» **Your objective**
Output range, inclusive: from the line containing "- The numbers" to the line containing "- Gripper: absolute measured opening". Restate those lines from the data below word for word and only those.

» **Data to process**
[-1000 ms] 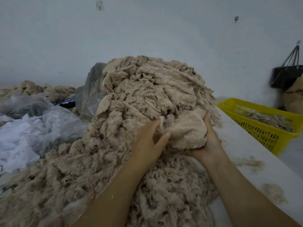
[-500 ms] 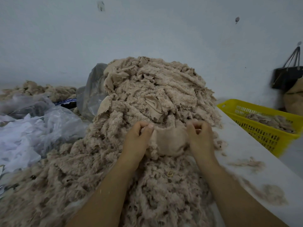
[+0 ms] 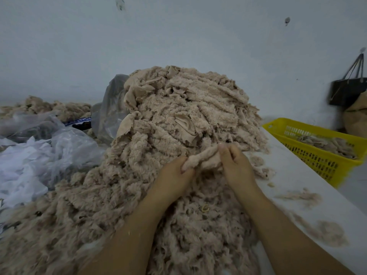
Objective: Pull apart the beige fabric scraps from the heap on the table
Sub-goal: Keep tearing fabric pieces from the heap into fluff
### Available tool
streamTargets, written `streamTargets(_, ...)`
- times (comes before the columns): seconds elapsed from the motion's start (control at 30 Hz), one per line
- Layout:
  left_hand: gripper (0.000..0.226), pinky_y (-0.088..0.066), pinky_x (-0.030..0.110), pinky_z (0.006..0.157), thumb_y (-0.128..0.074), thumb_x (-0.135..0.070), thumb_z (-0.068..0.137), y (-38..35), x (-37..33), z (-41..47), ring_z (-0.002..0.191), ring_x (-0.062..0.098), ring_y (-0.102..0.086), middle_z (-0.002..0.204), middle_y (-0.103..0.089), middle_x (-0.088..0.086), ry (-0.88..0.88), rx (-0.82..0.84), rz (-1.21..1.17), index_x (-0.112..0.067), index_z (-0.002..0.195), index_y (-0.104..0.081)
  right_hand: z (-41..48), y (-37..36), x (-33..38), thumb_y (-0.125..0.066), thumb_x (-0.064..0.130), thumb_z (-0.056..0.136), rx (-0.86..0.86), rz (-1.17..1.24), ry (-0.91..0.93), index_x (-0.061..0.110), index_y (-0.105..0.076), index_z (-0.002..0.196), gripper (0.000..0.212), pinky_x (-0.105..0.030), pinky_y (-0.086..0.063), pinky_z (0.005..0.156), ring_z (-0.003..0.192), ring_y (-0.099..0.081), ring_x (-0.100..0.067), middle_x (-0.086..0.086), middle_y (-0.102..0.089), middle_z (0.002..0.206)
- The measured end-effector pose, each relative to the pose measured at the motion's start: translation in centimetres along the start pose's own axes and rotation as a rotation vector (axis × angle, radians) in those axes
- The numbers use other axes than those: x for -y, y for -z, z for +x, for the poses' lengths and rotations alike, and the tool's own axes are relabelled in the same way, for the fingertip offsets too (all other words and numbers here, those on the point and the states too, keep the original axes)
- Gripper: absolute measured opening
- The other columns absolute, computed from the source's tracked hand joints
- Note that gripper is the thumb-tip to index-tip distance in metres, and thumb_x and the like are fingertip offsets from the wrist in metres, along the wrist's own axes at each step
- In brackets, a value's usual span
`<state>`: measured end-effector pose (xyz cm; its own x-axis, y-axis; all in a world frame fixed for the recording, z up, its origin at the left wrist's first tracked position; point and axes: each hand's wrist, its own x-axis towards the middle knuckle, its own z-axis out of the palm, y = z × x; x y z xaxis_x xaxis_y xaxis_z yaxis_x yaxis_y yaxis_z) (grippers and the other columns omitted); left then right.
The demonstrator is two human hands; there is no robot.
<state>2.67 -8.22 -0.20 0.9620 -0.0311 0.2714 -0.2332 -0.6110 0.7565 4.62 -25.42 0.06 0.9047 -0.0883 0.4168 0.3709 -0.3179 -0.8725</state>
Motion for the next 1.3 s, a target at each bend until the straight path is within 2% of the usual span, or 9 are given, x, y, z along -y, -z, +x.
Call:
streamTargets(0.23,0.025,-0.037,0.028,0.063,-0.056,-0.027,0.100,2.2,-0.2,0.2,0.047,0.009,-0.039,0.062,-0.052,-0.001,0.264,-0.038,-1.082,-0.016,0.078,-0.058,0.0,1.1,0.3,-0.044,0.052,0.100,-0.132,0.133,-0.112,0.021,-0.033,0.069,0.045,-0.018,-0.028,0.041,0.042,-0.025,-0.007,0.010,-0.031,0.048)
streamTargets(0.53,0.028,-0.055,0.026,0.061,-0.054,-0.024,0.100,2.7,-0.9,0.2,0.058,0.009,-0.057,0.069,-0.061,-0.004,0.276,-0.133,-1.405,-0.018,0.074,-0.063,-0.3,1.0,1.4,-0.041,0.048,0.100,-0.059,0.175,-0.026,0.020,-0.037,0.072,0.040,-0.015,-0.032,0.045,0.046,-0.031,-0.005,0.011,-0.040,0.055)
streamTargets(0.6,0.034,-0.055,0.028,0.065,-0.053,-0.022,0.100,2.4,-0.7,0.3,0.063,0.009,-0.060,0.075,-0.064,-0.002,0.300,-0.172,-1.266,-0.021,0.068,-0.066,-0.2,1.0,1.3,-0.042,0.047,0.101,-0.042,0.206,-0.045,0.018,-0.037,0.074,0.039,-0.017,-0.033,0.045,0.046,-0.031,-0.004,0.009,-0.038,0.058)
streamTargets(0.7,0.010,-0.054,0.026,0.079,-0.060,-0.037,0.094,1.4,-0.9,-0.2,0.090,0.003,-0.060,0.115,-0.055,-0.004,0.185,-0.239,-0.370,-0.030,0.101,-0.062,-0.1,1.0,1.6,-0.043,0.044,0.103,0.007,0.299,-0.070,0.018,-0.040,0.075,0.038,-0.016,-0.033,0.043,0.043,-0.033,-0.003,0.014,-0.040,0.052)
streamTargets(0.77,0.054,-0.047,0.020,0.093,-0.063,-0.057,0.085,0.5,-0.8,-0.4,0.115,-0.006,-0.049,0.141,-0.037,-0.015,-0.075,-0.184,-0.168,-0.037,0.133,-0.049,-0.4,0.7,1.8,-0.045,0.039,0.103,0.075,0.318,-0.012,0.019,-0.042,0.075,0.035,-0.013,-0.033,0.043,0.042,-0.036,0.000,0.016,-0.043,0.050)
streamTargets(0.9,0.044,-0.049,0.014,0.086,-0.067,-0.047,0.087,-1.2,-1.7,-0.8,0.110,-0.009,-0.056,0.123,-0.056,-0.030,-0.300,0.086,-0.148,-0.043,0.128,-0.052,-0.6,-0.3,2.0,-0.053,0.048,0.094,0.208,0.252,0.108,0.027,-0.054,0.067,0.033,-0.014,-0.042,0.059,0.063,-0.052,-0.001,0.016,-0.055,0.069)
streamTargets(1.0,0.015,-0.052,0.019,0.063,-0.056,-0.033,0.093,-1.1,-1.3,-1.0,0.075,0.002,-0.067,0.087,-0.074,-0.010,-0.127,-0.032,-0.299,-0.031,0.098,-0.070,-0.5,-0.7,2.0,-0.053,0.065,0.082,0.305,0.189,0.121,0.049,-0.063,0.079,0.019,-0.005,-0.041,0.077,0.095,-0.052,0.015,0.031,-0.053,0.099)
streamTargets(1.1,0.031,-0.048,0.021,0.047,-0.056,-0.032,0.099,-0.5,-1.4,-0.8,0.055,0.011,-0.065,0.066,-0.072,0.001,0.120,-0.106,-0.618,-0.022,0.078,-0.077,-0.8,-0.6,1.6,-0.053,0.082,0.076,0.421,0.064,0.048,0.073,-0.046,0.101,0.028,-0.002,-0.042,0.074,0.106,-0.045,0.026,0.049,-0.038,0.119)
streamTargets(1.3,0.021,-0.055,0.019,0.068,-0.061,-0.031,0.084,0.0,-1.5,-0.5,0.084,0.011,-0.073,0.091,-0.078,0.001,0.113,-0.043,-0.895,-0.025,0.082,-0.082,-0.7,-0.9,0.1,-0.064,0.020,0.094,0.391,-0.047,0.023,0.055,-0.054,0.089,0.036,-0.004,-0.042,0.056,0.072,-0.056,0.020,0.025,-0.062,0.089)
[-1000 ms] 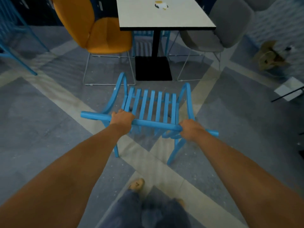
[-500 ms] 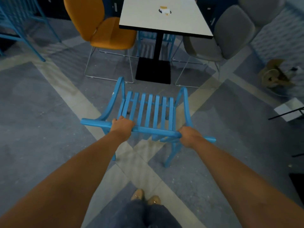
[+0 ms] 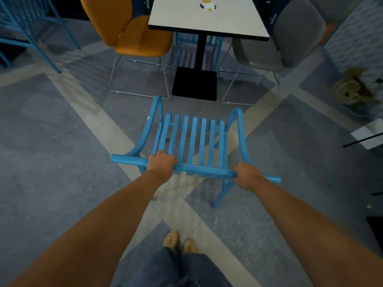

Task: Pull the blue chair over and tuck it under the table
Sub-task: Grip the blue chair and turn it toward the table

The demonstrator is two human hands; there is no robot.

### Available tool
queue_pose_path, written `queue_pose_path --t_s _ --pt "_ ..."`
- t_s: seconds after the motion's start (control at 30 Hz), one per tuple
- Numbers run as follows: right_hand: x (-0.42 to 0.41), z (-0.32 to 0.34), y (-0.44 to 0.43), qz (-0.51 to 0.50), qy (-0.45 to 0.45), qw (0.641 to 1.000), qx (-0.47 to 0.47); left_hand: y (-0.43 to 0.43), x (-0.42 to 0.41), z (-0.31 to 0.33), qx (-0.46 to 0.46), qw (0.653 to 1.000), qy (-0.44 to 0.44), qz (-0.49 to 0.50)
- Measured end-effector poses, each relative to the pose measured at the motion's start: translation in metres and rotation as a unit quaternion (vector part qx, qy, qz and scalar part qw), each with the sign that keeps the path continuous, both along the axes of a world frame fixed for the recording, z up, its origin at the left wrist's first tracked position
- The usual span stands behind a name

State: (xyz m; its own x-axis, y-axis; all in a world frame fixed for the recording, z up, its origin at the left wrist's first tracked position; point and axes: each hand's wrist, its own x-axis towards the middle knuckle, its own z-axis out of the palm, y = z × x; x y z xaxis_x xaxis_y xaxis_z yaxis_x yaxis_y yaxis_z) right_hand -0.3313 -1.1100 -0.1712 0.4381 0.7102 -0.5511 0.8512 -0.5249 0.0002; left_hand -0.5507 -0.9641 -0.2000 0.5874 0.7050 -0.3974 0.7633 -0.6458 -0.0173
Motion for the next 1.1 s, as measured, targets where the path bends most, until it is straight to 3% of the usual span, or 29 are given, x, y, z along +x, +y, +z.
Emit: queue_pose_path --t_s 0.47,0.73,1.1 --pt "0.002 -0.012 -0.024 0.022 -0.013 1.000 0.004 -0.018 -0.009 -0.008 -0.040 0.997 -0.058 0.029" --pt "0.000 -0.018 -0.028 0.010 -0.022 0.999 0.046 -0.002 -0.025 -0.003 -0.019 0.994 0.093 0.044" --pt "0.001 -0.019 -0.025 0.038 -0.037 0.998 0.027 -0.003 -0.022 -0.012 0.008 0.994 0.102 0.033"
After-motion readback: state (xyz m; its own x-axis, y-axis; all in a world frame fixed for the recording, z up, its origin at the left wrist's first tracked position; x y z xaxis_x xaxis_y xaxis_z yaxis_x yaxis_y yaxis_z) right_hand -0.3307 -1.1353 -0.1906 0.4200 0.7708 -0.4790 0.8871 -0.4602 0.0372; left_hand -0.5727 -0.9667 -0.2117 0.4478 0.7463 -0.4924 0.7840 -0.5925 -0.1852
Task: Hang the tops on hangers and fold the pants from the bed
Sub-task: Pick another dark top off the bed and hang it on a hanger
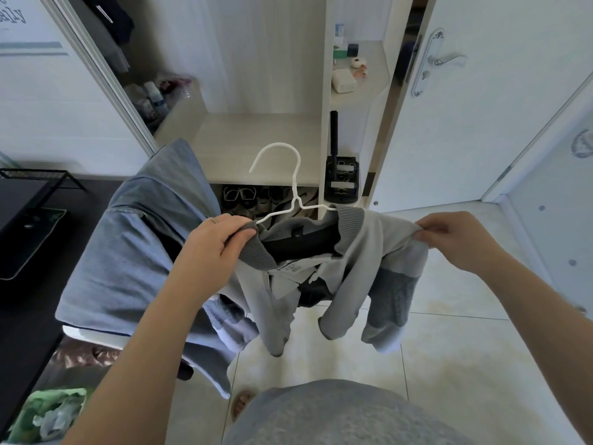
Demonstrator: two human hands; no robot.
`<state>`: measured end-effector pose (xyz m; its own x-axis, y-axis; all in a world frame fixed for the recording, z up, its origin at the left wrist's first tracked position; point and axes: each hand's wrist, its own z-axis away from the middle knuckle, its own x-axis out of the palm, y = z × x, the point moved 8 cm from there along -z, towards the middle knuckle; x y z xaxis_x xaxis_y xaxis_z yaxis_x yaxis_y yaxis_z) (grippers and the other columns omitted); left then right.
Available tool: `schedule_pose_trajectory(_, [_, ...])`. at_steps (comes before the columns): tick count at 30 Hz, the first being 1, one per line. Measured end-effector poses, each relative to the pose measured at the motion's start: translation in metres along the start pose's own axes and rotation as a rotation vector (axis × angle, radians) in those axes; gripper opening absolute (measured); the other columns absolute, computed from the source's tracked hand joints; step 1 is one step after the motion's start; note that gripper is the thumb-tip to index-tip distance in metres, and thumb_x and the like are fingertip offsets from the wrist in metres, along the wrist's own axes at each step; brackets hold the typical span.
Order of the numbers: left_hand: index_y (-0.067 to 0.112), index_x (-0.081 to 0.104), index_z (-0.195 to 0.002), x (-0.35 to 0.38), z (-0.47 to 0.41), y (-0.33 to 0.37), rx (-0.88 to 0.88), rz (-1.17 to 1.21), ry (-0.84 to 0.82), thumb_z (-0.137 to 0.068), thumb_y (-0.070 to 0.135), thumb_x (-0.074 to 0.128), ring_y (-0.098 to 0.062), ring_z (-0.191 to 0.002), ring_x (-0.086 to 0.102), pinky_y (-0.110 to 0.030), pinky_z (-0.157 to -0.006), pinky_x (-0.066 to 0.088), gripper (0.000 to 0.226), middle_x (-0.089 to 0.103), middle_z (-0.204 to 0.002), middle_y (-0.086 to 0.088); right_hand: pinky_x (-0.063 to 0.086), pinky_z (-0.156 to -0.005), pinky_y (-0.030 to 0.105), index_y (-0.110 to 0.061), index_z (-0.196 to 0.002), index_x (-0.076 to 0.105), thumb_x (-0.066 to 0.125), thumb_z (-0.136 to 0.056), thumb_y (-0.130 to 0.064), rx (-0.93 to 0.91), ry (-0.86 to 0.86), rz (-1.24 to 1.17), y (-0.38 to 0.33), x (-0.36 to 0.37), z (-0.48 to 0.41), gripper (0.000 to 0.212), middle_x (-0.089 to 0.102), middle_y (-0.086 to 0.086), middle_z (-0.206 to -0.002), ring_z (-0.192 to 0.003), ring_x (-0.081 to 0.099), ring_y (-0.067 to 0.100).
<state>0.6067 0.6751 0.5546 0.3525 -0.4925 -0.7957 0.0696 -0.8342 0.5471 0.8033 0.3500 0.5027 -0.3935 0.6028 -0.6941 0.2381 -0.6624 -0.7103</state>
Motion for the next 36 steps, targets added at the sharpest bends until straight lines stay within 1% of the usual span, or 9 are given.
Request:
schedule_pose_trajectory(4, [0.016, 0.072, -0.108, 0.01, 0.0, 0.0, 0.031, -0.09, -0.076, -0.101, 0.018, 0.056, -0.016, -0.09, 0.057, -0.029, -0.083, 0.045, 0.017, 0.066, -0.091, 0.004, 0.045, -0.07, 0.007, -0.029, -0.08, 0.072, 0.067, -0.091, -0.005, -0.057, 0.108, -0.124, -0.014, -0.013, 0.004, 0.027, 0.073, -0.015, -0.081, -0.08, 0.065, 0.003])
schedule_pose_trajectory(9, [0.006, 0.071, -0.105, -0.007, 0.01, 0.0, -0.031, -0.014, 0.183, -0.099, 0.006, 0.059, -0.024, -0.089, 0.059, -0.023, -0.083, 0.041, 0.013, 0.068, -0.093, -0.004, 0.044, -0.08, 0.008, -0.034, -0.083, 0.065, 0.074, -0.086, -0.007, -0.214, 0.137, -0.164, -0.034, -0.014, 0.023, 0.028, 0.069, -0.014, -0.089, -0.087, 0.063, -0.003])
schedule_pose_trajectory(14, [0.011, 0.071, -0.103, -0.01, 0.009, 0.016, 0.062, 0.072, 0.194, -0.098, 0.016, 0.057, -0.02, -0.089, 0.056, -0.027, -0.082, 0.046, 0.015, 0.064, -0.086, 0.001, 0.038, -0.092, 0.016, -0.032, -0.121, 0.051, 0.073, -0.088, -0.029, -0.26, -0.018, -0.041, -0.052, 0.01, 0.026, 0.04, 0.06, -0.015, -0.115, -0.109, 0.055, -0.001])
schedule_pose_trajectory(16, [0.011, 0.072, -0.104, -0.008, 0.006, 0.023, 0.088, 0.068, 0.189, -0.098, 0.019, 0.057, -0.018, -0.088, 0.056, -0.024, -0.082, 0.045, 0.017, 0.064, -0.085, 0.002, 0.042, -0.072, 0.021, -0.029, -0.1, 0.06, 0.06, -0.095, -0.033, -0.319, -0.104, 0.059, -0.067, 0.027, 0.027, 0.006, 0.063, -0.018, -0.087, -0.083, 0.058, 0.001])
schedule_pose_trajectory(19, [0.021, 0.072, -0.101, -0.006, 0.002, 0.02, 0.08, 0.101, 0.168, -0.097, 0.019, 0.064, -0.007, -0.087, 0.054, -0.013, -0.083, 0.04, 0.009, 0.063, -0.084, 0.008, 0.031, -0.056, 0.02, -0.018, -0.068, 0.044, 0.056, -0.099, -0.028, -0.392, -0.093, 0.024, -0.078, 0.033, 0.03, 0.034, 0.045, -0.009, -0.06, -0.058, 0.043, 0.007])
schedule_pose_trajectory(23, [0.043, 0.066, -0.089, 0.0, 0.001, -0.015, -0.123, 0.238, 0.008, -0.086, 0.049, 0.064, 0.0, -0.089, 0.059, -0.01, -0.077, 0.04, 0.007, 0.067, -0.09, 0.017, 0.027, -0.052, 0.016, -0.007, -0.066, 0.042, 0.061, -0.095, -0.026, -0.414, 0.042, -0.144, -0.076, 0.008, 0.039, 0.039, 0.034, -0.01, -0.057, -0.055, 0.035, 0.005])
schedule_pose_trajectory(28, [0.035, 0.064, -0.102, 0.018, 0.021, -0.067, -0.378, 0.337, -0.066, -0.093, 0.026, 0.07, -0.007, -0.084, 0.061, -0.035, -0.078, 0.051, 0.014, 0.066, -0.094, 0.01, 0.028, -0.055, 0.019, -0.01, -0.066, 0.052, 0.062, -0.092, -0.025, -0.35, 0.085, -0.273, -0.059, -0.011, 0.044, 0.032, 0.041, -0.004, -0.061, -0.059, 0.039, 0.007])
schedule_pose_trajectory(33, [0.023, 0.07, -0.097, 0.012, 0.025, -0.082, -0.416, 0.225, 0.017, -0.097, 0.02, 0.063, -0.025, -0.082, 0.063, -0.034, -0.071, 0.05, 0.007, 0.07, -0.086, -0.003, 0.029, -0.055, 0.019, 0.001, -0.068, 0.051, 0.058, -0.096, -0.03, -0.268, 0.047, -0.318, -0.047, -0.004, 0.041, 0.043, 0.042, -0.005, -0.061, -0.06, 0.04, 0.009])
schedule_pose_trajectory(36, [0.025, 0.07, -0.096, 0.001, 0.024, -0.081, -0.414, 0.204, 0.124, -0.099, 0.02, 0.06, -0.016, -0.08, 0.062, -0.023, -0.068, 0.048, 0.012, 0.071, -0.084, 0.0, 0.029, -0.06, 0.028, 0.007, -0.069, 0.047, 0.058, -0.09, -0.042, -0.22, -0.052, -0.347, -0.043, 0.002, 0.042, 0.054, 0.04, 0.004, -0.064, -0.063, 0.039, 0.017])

» **Answer section**
- The numbers use other axes than those: x for -y, y for -z, z for +x, for the poses' lengths and rotations alike, and the tool's own axes are relabelled in the same way, for the fingertip offsets too (all other words and numbers here, those on the point and the states too, keep the original axes)
- Gripper: absolute measured opening

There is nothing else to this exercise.